# Tv Samsung CX-593CN sin audio y video



## inoxsteel (Ene 2, 2008)

Saludos a todos,

Tengo un problema con este televisor, no se oye nada ni se ve nada, tan solo a oscuras se ven unas líneas horizontales verdes separadas a la misma distancia unas de otras.

Los filamentos del tubo parecen encendidos, el mat tiene corriente (lo probe si habia chispa), suenan los relés de la fuente, el transistor de alto voltaje parece que está bien (marca con el polímetro en diodos unos 500 mas o menos..

A ver si alguien me dice por dónde y que ir mirando para sacar algo en claro.

Gracias de antemano.


----------



## inoxsteel (Ene 13, 2008)

Saludos, aún sigo con este tv qué no se por donde medir.

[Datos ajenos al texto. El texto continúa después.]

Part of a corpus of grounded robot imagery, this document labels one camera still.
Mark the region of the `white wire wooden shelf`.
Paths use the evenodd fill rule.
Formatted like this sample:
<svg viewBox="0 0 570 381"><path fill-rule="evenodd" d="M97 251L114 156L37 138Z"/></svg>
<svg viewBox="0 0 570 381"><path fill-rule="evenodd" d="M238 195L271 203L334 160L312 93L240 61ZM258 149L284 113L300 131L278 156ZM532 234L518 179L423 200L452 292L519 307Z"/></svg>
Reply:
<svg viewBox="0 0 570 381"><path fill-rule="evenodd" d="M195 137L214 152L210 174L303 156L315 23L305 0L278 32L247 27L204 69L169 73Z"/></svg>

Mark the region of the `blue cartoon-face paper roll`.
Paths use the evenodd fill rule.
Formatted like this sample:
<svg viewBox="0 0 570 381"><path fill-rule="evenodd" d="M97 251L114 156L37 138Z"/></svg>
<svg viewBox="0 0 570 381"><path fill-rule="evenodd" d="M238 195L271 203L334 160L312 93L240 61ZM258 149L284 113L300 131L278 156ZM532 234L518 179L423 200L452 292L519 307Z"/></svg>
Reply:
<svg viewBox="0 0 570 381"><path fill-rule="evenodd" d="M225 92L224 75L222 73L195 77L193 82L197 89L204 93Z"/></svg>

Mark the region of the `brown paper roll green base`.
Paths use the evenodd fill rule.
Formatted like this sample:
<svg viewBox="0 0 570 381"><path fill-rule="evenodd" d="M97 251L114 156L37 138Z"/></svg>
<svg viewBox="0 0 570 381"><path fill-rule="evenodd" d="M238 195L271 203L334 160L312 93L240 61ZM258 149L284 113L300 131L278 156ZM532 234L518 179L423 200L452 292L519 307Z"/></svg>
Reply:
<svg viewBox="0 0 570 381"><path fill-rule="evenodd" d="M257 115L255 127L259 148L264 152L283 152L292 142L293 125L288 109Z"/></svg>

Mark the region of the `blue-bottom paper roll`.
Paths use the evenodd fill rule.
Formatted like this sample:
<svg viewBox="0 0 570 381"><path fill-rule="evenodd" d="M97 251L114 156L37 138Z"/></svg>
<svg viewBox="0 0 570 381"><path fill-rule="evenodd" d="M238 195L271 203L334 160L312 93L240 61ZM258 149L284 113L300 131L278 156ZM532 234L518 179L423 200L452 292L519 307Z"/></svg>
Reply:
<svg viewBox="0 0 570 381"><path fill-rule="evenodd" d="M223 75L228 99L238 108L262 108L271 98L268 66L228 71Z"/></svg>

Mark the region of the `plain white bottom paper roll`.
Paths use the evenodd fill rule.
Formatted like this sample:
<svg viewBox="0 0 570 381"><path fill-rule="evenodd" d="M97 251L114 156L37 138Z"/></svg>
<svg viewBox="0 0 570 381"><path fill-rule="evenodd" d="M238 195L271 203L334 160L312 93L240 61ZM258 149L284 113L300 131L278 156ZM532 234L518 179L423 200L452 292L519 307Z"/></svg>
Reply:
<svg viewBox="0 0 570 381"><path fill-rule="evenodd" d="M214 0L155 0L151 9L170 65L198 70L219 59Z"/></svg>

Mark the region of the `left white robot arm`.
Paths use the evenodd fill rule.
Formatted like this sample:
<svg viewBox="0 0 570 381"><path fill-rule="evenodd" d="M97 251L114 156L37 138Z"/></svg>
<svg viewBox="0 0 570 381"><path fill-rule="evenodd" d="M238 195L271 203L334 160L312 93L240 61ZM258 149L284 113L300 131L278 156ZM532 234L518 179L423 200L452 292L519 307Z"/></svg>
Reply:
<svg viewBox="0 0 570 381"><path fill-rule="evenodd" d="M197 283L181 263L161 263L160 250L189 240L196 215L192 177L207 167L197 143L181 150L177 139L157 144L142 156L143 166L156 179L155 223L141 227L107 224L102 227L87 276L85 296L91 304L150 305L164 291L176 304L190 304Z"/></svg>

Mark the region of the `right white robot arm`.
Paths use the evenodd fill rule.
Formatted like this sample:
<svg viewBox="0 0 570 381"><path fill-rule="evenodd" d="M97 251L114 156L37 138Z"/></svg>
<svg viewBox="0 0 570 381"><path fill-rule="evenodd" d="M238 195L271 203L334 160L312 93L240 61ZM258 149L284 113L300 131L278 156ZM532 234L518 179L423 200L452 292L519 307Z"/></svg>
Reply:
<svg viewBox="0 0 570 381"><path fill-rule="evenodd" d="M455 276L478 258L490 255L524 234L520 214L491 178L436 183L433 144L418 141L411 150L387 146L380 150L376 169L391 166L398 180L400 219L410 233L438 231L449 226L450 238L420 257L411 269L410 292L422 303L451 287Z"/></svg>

Tomé como referencia las indicaciones a pié de flyback, es decir los voltajes que indica en cada patilla que va en la placa, y no marca lo que pone.

En la salida 130v con GND me da unos 210V. En la de 230V unos 320V.

Puede deberse la falla del tv a la alimentación antes del flyback?

Hecharme un cable, que ando un poco pelado de reparacion de tv.

Saludos y gracias.


----------



## german gutierrez (Ene 13, 2008)

Esa falla tambien la he tenido, en algunas ocasiones lo solucione con el diodo de vertical que viene de la fuente da 18v o mas este podria estar con fuga o en corto, la resistencia de proteccion del diodo esta quemada por eso te enciende el televisor pero te da voltajes alterados, donde debes tener 130B+ tiene mas de 200v pero la falla esta en la fuente de alimentacion, creo que estamos hablando de una fuente conmutada que aparte de dar los voltajes de vertical te da voltaje para tuner con diodo separado, alguna de estas fuentes no sirven el diodo esta en corto.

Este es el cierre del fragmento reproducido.